> Data extract:
┄┄┄┄┄┄
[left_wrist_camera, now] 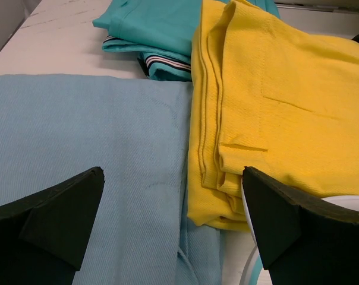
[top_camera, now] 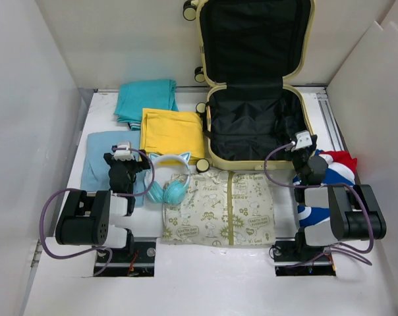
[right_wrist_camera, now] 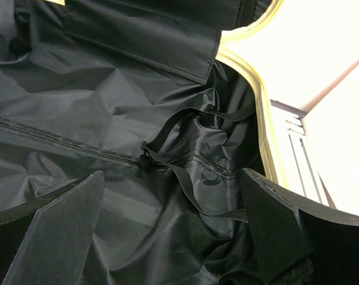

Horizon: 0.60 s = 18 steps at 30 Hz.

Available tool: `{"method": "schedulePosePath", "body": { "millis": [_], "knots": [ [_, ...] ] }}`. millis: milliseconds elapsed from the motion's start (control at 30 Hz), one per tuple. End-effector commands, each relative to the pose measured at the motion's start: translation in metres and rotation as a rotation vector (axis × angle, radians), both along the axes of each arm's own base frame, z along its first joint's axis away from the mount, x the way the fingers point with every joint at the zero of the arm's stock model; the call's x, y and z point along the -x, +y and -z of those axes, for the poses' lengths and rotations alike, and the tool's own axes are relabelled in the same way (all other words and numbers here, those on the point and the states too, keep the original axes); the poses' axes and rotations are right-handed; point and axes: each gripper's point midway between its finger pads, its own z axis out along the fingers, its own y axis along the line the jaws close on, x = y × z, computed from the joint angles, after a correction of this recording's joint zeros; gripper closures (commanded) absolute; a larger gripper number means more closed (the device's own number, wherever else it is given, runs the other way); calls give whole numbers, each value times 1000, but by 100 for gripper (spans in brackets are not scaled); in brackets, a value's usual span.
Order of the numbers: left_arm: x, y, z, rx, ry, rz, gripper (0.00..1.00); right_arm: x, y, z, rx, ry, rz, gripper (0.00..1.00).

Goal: Pack the luggage

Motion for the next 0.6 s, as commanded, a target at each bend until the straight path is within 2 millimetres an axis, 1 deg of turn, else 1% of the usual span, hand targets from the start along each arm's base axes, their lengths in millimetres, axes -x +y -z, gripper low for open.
{"method": "schedulePosePath", "body": {
  "millis": [0, 33, 67, 100, 133, 167, 200, 233, 267, 300, 333, 367, 400, 433, 467, 500, 533, 567],
  "knots": [
    [-11, -3, -63, 4, -236, 15, 0, -6, 1, -20, 8, -61, -10, 0],
    [-11, -3, -68, 5, -257, 15, 0, -6, 1, -20, 8, -61, -10, 0],
    [-10, -16, -75, -54, -278, 88, 0, -5, 3, -24, -1, -77, -21, 0],
    [-5, -20, -73, -56, -276, 114, 0, -6, -1, -40, 2, -83, -20, 0],
    [-3, -22, -85, -57, -314, 123, 0, -7, 0, -49, -8, -62, -22, 0],
    [-4, -22, -64, -47, -202, 127, 0, -8, -3, -61, -11, -39, -8, 0],
    [-1, -22, -98, -128, -248, 138, 0, -14, -3, -78, -13, 31, -7, 0],
    [-12, -34, -150, -265, -314, 210, 0, -5, -3, -120, 5, -32, -6, 0],
    [-11, -51, -148, -370, -258, 328, 0, 0, -6, -142, 17, -45, 11, 0],
    [-9, -53, -176, -438, -306, 329, 0, 6, -9, -165, 30, -67, 25, 0],
    [-12, -54, -216, -470, -361, 297, 0, 20, -15, -205, 69, -102, 62, 0],
    [-15, -38, -227, -423, -332, 188, 0, 28, -16, -222, 97, -111, 86, 0],
    [-15, -30, -225, -380, -272, 146, 0, 37, -34, -237, 115, -107, 201, 0],
    [-15, -33, -227, -347, -236, 135, 0, 50, -32, -255, 137, -79, 239, 0],
    [-14, -33, -247, -326, -234, 121, 0, 58, -40, -263, 176, -52, 310, 0],
    [-11, -37, -226, -337, -121, 153, 0, 68, -47, -269, 196, -19, 372, 0],
    [-7, -48, -223, -326, -93, 189, 0, 81, -54, -270, 218, 41, 484, 0],
    [-1, -52, -230, -327, -88, 205, 0, 89, -59, -267, 294, 135, 534, 0]
  ]
}}
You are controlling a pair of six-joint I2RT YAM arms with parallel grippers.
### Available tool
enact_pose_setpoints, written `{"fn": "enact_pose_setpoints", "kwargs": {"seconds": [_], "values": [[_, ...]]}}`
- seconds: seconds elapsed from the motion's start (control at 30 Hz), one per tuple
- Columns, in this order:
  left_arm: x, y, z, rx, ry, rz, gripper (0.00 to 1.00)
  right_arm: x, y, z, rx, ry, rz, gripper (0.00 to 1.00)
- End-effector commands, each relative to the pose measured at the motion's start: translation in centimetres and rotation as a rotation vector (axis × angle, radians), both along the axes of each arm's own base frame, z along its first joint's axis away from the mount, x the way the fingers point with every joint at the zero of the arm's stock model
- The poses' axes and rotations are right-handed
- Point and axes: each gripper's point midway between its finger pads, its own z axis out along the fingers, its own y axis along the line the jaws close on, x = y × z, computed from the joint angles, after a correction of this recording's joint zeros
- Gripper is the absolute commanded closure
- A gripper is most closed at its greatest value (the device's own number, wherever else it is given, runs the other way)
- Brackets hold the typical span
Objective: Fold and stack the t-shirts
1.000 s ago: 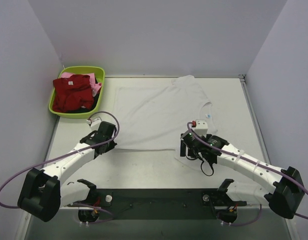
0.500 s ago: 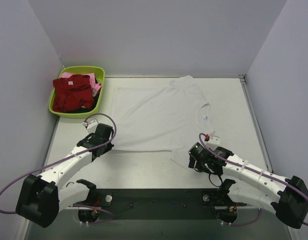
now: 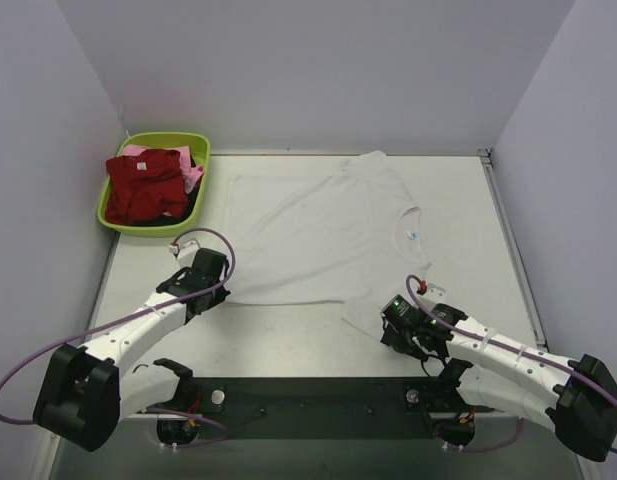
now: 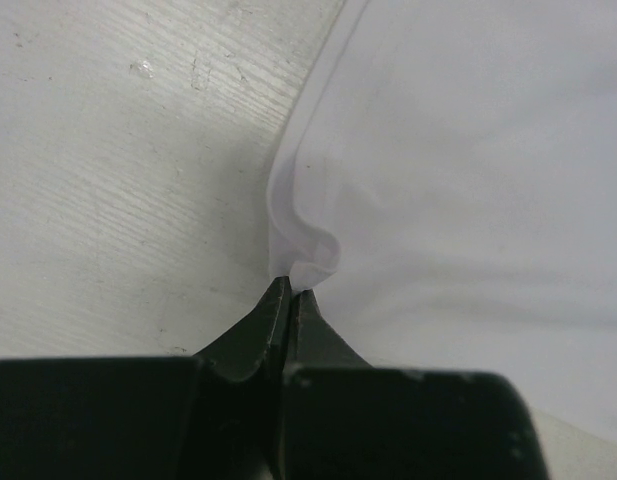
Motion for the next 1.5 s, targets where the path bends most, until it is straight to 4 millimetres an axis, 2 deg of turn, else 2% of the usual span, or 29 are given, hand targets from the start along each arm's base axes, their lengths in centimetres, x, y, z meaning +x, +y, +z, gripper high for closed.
{"fn": "enact_pose_setpoints", "kwargs": {"seconds": [0.0,0.1,0.3,0.53,0.73,0.83,0.93,1.07,1.23,1.47], "values": [[1.2,-0.5,0.9,-0.014,-0.040,-0.016,1.00,0.0,0.1,-0.7,0.001,0.000,-0.040,0.48],[1.3,-0.4,0.9,-0.008,-0.039,-0.016,1.00,0.3,-0.1,-0.8,-0.008,-0.015,-0.057,0.51],[1.2,-0.3,0.9,-0.004,-0.037,-0.018,1.00,0.8,-0.5,-0.7,-0.020,-0.044,-0.081,0.52],[1.2,-0.4,0.9,0.000,-0.034,-0.022,1.00,0.6,-1.2,-1.3,-0.037,-0.041,-0.106,0.57],[1.1,-0.2,0.9,0.007,-0.030,-0.023,1.00,0.3,-1.7,-2.0,-0.045,-0.033,-0.119,0.71],[0.9,-0.1,0.7,0.012,-0.027,-0.021,1.00,0.3,-1.7,-2.0,-0.046,-0.030,-0.124,0.82],[0.8,0.0,0.7,0.016,-0.022,-0.017,1.00,0.3,-1.7,-2.0,-0.046,-0.030,-0.127,0.99],[0.5,0.1,1.0,0.009,-0.022,-0.011,1.00,0.4,-1.6,-1.6,-0.040,-0.036,-0.122,1.00],[-0.2,0.6,1.8,0.006,-0.042,0.010,1.00,0.8,-2.4,0.6,-0.053,-0.103,-0.103,1.00],[-0.7,1.1,3.2,-0.004,-0.084,0.026,1.00,3.0,-3.8,6.1,-0.087,-0.292,-0.054,1.00]]}}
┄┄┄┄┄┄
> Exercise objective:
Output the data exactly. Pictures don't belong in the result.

> Exercise response:
[left_wrist_camera, now] 
[top_camera, now] 
[right_wrist_camera, now] 

Horizon: 0.60 s = 18 steps at 30 Hz.

Available tool: `{"method": "schedulePosePath", "body": { "millis": [_], "knots": [ [_, ...] ] }}`. millis: milliseconds elapsed from the motion's start (control at 30 Hz), one per tuple. End-effector commands, each relative to the pose measured at the motion's start: translation in metres and rotation as a rotation vector (axis × angle, radians), both along the axes of each arm's own base frame, z along its first joint's axis away from the mount, x the way the fingers point with every joint at the zero of the arm's stock model; the call's x, y and z point along the -x, +y and -z of those axes, for the poses' lengths and rotations alike, and the tool's own axes are relabelled in the same way (all other words and numbers here, those on the point and the states too, keep the original axes); the poses' axes and rotations are right-handed; point and axes: each gripper's point midway between its finger pads, its own z axis out along the fingers, its own y axis along the line the jaws close on, x = y × z, computed from the joint angles, after a correction of this recording's joint zeros; gripper closures (commanded) absolute; a larger gripper number means more closed (the device's own number, wherever else it is given, runs the other way); calls give whole numbers, each value times 1000, but by 100 for gripper (spans in brackets are not scaled); in brackets, a value's usual span.
Order of the numbers: left_arm: x, y, z, rx, ry, rz, gripper (0.00..1.00); right_arm: x, y, z, rx, ry, rz, gripper (0.00..1.00).

Goal: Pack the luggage

Motion for the next 0.6 s, as commanded, a target at each bend until the straight path is within 2 millimetres an axis, 1 deg of turn, else 1% of the usual span, hand targets from the start along each arm's base axes, their lengths in millimetres, axes -x +y -z, gripper low for open.
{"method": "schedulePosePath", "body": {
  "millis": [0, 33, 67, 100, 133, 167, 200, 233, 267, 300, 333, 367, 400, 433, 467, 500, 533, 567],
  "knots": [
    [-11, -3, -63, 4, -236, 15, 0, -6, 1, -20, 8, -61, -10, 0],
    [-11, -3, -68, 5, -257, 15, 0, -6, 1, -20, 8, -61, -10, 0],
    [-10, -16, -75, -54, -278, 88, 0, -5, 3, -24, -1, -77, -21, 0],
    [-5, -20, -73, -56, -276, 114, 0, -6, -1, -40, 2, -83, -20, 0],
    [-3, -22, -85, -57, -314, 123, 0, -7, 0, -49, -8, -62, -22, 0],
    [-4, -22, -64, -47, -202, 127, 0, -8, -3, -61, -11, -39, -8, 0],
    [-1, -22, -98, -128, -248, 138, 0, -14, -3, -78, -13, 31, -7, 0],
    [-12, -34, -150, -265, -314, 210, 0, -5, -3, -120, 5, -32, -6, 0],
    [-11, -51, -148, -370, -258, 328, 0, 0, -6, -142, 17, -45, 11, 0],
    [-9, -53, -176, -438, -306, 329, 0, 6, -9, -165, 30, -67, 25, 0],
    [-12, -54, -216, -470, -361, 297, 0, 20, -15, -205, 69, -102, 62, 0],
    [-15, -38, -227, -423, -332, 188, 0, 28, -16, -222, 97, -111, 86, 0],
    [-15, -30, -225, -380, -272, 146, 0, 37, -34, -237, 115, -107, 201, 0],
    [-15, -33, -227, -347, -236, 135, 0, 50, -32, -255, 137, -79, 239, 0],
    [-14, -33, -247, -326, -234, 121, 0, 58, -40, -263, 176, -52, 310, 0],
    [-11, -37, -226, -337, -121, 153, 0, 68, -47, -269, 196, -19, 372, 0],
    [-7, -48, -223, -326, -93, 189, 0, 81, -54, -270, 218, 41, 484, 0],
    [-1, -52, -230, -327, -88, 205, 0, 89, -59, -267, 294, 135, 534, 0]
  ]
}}
You are controlling a pair of six-joint I2RT YAM arms with parallel grippers.
### Available tool
enact_pose_setpoints, written `{"fn": "enact_pose_setpoints", "kwargs": {"seconds": [_], "values": [[_, ...]]}}`
- seconds: seconds elapsed from the motion's start (control at 30 Hz), one per tuple
- Columns, in this order:
  left_arm: x, y, z, rx, ry, rz, gripper (0.00 to 1.00)
  right_arm: x, y, z, rx, ry, rz, gripper (0.00 to 1.00)
- End-effector commands, each relative to the pose measured at the motion's start: translation in centimetres and rotation as a rotation vector (axis × angle, radians), both along the axes of each arm's own base frame, z along its first joint's axis away from the mount, x the way the fingers point with every joint at the zero of the arm's stock model
- The poses' axes and rotations are right-handed
- Point and axes: each gripper's point midway between its finger pads, its own z axis out along the fingers, its own y axis along the line the jaws close on, x = y × z, computed from the joint angles, after a correction of this recording's joint zeros
- Gripper is the absolute commanded closure
- A gripper is most closed at its greatest value (the device's own number, wherever else it is given, runs the other way)
- Brackets hold the typical span
Objective: Fold and stack the t-shirts
1.000 s ago: 
0.500 s ago: 
now: 
now: 
Motion for the next 1.5 s, targets where the path bends most, until it is straight to 4 millimetres an axis, 2 deg of turn, else 2% of the usual span, or 29 are given, hand targets from the start along each arm's base axes, their lengths in centimetres, x, y, z meaning +x, +y, +z, gripper high for closed.
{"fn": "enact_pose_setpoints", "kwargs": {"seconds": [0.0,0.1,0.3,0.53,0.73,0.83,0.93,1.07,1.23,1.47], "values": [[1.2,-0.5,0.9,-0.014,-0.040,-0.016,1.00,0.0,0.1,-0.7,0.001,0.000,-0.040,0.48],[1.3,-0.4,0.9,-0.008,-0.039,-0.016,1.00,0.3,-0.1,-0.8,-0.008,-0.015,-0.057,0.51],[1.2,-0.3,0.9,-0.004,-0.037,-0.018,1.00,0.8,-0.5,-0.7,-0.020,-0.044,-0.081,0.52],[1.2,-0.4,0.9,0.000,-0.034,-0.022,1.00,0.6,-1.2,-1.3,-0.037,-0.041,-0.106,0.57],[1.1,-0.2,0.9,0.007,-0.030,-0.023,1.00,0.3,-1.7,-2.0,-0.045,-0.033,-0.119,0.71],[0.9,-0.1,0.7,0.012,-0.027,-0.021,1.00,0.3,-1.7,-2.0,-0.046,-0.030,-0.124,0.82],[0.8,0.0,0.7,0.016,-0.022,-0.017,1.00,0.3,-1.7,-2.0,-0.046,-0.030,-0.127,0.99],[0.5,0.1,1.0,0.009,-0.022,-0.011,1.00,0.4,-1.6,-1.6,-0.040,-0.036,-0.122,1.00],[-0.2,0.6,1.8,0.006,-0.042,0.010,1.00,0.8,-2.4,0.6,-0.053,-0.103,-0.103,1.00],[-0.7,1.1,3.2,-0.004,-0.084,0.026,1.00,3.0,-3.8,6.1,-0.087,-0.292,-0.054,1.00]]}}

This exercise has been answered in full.